Argued March 1, 1993.

Decided June 10, 1993.

James I. Peck, IV, West Orange, for plaintiff-appellant.

William C. Slattery, Somerville, for defendant-respondent (Norris, McLaughlin and Marcus, attys.).

PER CURIAM.

We granted certification, 130 N.J. 399, 614 A.2d 620 (1992), to consider whether the Appellate Division had correctly ordered yet another retrial of this fifteen-year-old action based on errors in the trial court's jury charge. With but one modification we affirm the judgment below substantially on the basis of the Appellate Division opinion. See Feldman v. Lederle Lab., 257 N.J.Super. 163, 608 A.2d 356 (1992). Our disagreement is limited to so much of that court's opinion as addressed the admissibility of a notation on a letter--the "Swanzey notation."

I

Plaintiff's complaint, originally filed in 1978 against Lederle Laboratories, charged that Lederle's tetracycline-based drug Declomycin, which had been administered to plaintiff from her birth in 1960 until some time in 1965, had permanently discolored her teeth. She contended under a strict-liability theory that the product had been defective as marketed at that time because it had failed to warn that pediatric administrations could cause tooth discoloration. Defendant prevailed at the first trial, and the Appellate Division affirmed in an unpublished opinion. We granted certification, Feldman v. Lederle Lab., 91 N.J. 266, 450 A.2d 579 (1982), and remanded the cause to the Appellate Division for reconsideration in light of Beshada v. Johns-Manville Products Corp., 90 N.J. 191, 447 A.2d 539 (1982). The Appellate Division again affirmed, Feldman v. Lederle Lab., 189 N.J.Super. 424, 460 A. 2d 203 (1983).

We again granted certification, 94 N.J. 594, 468 A.2d 230 (1983), reversed the judgment, and remanded for a new trial, holding that when a strict-liability defect consists of an improper warning, reasonableness of the defendant's conduct is a factor in determining liability. Feldman v. Lederle Lab., 97 N.J. 429, 451, 479 A.2d 374 (1984) (Feldman I ). The question in such cases is whether, assuming that the manufacturer knew of the product's harmful propensities, the manufacturer acted as a reasonably-prudent manufacturer in marketing the product without an adequate warning. Ibid. Thus, once the law imputes knowledge to a manufacturer, strict-liability analysis, like negligence, focuses on the reasonableness of a defendant's conduct. Ibid.

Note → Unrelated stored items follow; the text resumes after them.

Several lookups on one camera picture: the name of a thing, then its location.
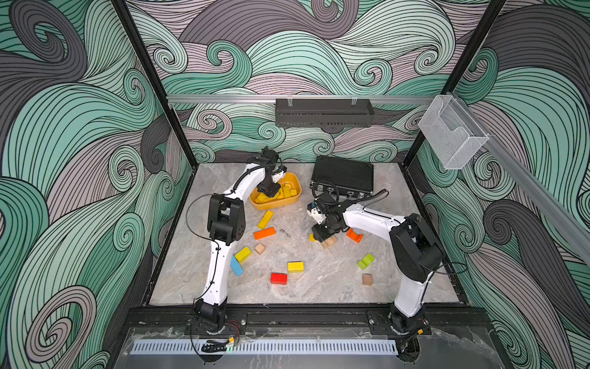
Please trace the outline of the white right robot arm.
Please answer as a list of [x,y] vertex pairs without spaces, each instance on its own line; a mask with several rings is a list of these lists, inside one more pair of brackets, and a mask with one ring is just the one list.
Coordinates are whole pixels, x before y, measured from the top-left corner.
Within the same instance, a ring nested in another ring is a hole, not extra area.
[[426,327],[422,317],[427,287],[442,265],[439,239],[418,214],[390,215],[368,208],[368,202],[386,194],[382,190],[367,198],[340,199],[340,194],[314,195],[307,214],[315,221],[311,231],[316,241],[325,243],[334,235],[360,230],[390,243],[402,274],[396,298],[390,308],[393,331],[409,335]]

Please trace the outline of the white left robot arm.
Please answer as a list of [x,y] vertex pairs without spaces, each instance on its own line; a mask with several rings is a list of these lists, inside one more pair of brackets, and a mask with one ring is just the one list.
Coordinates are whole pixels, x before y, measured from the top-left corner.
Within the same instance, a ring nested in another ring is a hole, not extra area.
[[246,230],[244,200],[255,189],[268,197],[275,196],[286,173],[279,154],[264,147],[247,160],[240,177],[226,191],[213,193],[209,198],[205,239],[210,241],[210,263],[204,290],[195,299],[194,310],[204,324],[217,331],[225,326],[233,250]]

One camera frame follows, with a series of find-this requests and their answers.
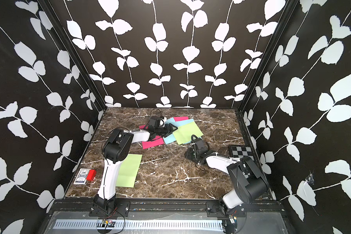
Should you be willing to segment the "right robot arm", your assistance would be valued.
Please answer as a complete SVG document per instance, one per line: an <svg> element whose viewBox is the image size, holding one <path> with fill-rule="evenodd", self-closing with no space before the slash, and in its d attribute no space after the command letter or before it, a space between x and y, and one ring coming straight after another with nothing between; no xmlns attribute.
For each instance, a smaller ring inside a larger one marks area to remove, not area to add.
<svg viewBox="0 0 351 234"><path fill-rule="evenodd" d="M229 175L233 189L221 199L225 210L251 204L269 189L265 176L249 156L230 158L212 150L203 153L190 147L185 153L185 158Z"/></svg>

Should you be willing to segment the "green paper sheet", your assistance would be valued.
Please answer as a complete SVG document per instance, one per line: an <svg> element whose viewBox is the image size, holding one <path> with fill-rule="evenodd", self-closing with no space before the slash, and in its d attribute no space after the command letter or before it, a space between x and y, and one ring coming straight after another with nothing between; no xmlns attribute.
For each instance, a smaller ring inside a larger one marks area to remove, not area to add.
<svg viewBox="0 0 351 234"><path fill-rule="evenodd" d="M193 121L191 123L180 126L176 131L173 132L175 140L178 145L186 144L191 141L192 135L197 138L203 136L202 131L198 125Z"/></svg>
<svg viewBox="0 0 351 234"><path fill-rule="evenodd" d="M141 159L142 155L138 154L129 154L126 157L126 159L122 162L119 170L118 179L116 183L117 187L134 187Z"/></svg>

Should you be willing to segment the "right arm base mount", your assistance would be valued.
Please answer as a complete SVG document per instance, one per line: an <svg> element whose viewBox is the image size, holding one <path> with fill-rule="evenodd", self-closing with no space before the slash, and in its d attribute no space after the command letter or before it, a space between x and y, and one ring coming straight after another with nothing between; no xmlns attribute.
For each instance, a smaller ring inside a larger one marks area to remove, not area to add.
<svg viewBox="0 0 351 234"><path fill-rule="evenodd" d="M228 208L222 200L206 202L206 212L208 217L233 218L246 217L246 211L242 206Z"/></svg>

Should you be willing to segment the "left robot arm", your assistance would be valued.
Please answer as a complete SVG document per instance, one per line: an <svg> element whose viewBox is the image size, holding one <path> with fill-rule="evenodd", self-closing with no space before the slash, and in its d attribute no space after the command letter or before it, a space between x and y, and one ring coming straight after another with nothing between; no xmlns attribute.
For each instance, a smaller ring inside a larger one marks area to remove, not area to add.
<svg viewBox="0 0 351 234"><path fill-rule="evenodd" d="M104 171L100 188L94 196L94 205L106 211L114 208L119 170L129 154L131 144L150 141L156 136L167 137L177 129L178 127L169 123L163 127L149 126L146 129L132 131L121 127L112 130L101 150L104 157Z"/></svg>

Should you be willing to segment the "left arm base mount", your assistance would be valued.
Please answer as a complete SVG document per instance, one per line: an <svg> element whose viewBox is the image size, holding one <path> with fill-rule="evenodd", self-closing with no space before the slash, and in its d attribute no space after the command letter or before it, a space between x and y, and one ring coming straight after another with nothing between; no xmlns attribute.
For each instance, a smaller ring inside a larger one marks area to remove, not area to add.
<svg viewBox="0 0 351 234"><path fill-rule="evenodd" d="M130 209L129 201L115 200L111 202L93 202L90 209L90 217L115 218L127 217Z"/></svg>

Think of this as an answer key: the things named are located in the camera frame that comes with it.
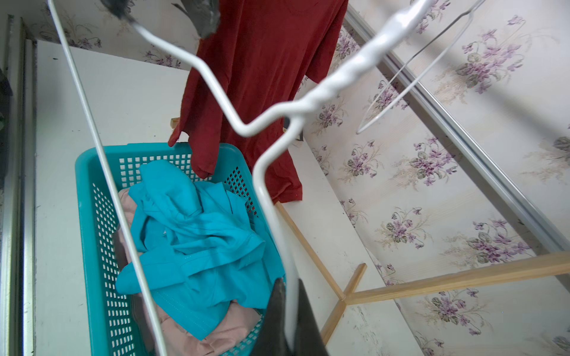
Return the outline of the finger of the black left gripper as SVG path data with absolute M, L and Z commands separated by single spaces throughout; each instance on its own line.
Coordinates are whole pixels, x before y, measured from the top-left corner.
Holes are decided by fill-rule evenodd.
M 129 0 L 101 0 L 103 6 L 117 19 L 133 22 L 131 15 L 131 2 Z
M 216 33 L 221 20 L 218 0 L 181 0 L 180 4 L 172 5 L 191 20 L 201 39 L 207 39 Z

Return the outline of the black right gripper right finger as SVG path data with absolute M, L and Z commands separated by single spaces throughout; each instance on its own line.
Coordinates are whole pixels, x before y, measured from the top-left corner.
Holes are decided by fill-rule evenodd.
M 328 356 L 302 280 L 299 280 L 295 356 Z

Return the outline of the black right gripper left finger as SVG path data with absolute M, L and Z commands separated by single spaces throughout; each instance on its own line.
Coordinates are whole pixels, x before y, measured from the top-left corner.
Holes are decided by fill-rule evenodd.
M 282 278 L 275 281 L 258 339 L 251 356 L 285 356 L 287 344 L 284 333 L 286 289 Z

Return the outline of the dark red t-shirt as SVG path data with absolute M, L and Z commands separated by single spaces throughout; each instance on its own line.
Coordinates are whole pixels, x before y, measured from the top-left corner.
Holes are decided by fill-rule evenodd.
M 327 76 L 347 6 L 328 0 L 222 1 L 220 26 L 200 42 L 197 55 L 250 123 L 272 105 L 294 99 L 304 78 L 319 82 Z M 196 70 L 187 79 L 180 113 L 169 143 L 188 135 L 191 168 L 203 179 L 215 172 L 221 144 L 234 145 L 254 166 L 284 128 L 278 120 L 255 136 L 240 136 Z

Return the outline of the pink t-shirt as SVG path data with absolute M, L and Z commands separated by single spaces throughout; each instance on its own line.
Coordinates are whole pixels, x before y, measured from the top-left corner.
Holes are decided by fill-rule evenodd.
M 127 223 L 131 228 L 137 204 L 129 196 L 129 188 L 118 193 Z M 132 262 L 128 246 L 120 225 L 113 235 L 113 243 L 119 271 Z M 132 313 L 139 327 L 147 352 L 155 351 L 154 331 L 148 309 L 141 293 L 132 295 Z M 261 314 L 255 309 L 245 308 L 236 302 L 222 303 L 220 308 L 191 310 L 176 317 L 156 305 L 160 327 L 169 355 L 222 355 L 240 342 L 245 341 L 254 327 L 261 321 Z M 182 321 L 182 316 L 189 321 Z

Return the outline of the teal t-shirt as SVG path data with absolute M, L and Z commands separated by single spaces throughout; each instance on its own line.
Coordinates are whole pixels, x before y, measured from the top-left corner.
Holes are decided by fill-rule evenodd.
M 129 190 L 137 204 L 130 232 L 154 302 L 175 320 L 176 312 L 229 302 L 265 309 L 274 283 L 246 199 L 221 182 L 195 182 L 165 160 L 140 173 Z

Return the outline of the white hanger of teal shirt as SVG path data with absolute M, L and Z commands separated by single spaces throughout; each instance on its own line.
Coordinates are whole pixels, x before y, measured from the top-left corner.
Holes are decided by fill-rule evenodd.
M 65 58 L 67 59 L 77 93 L 80 96 L 80 102 L 83 107 L 85 118 L 88 122 L 88 127 L 95 144 L 96 152 L 108 184 L 108 189 L 111 193 L 111 198 L 114 202 L 115 210 L 118 214 L 121 228 L 126 238 L 129 255 L 131 256 L 134 264 L 134 270 L 142 292 L 143 300 L 145 305 L 148 307 L 151 326 L 154 330 L 154 339 L 157 351 L 160 355 L 166 355 L 166 344 L 158 321 L 157 312 L 154 307 L 154 300 L 151 296 L 145 272 L 143 271 L 143 267 L 132 239 L 132 234 L 127 226 L 126 216 L 124 215 L 123 208 L 120 204 L 117 187 L 111 176 L 108 159 L 105 155 L 80 75 L 71 54 L 71 49 L 68 45 L 62 23 L 60 22 L 56 5 L 53 1 L 49 1 L 48 7 L 50 8 L 50 13 L 53 18 L 56 31 L 59 35 L 59 40 L 63 47 Z M 262 130 L 267 126 L 282 117 L 287 117 L 290 120 L 290 126 L 287 132 L 260 156 L 257 163 L 255 163 L 252 174 L 256 196 L 261 204 L 264 216 L 267 218 L 270 231 L 275 239 L 275 244 L 285 269 L 286 280 L 283 280 L 286 289 L 284 333 L 288 352 L 294 352 L 295 331 L 298 320 L 299 280 L 301 279 L 298 275 L 298 270 L 289 250 L 287 241 L 282 234 L 277 212 L 265 183 L 267 168 L 295 141 L 295 138 L 302 132 L 307 116 L 311 112 L 315 111 L 326 101 L 334 98 L 334 96 L 336 96 L 341 90 L 344 90 L 354 84 L 358 79 L 366 74 L 366 72 L 378 65 L 383 56 L 393 49 L 395 45 L 401 42 L 403 38 L 418 25 L 430 7 L 430 1 L 415 1 L 412 5 L 402 10 L 398 10 L 387 20 L 384 27 L 377 33 L 377 35 L 362 47 L 361 51 L 357 53 L 356 56 L 341 65 L 335 72 L 329 75 L 329 77 L 321 81 L 313 90 L 307 92 L 304 97 L 292 102 L 275 104 L 250 123 L 244 123 L 239 117 L 226 92 L 222 89 L 221 84 L 216 79 L 206 62 L 199 59 L 194 54 L 191 54 L 152 34 L 135 19 L 133 22 L 129 22 L 135 31 L 148 42 L 178 58 L 180 61 L 191 65 L 200 73 L 224 115 L 228 119 L 230 125 L 240 136 L 255 136 L 262 132 Z

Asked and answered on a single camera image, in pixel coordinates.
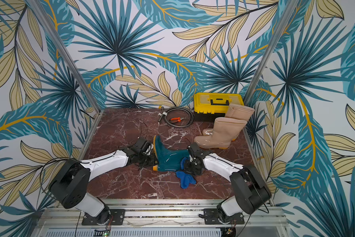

At the close of the evidence in the second trial in 1985, the trial court denied Lederle's motion to dismiss the complaint on the basis that the claim had been preempted by federal law. The jury returned a verdict for plaintiff on her strict-liability failure-to-warn claim. The verdict form reflected the following findings of fact:

1. Plaintiff ingested Declomycin between 1960 and 1963.

2. There was not a defect in Declomycin based on a failure to warn of tooth discoloration in 1960 and in 1961.

3. There was a defect in Declomycin based on its failure to warn of tooth discoloration in 1962 and in 1963.

4. The failure to warn was a proximate cause of plaintiff's losses and injuries.

5. The conduct of Lederle was not a deliberate act or omission with knowledge of a high degree of probability of harm to the plaintiff and reckless indifference to the consequences.

The finding of "no defect" before 1962 apparently reflects partial acceptance of the testimony of defendant's three experts that the "discoloration" side effect associated with tetracycline was unknowable before that date.

Lederle appealed, renewing its contention that plaintiff's claim based on failure to warn had been preempted by federal laws and regulations governing antibiotic and prescription-drug labeling. Alternatively, Lederle argued that reversal was required because the trial court had erroneously instructed the jury on the applicable law and had made improper evidentiary rulings.

The Appellate Division reversed and remanded for entry of judgment in favor of Lederle on the preemption issue. Feldman v. Lederle Lab., 234 N.J.Super. 559, 564, 561 A.2d 288 (1989). In doing so, the court noted:

Our failure to address the alternative issues should not be understood to mean that they have no merit. Indeed, we perceive several errors in the jury instructions and evidentiary rulings which, but for our ruling on preemption, would require a reversal and new trial. [Id. at 564 n. 3, 561 A.2d 288.]

We again granted certification, 122 N.J. 348, 585 A.2d 360 (1990), and held that under the Supremacy Clause, U.S. Const. art. VI, cl. 2, federal law had not preempted plaintiff's strict-liability cause of action based on failure to warn: in short, Lederle could have warned about the possibility that Declomycin caused tooth discoloration without violating federal law during the time period in which plaintiff alleged injury. Feldman v. Lederle Lab., 125 N.J. 117, 122, 592 A.2d 1176 (1991), cert. denied, --- U.S. ----, 112 S.Ct. 3027, 120 L.Ed.2d 898 (1992) (Feldman II ). We remanded to the Appellate Division to consider those issues previously raised on defendant's appeal but not decided.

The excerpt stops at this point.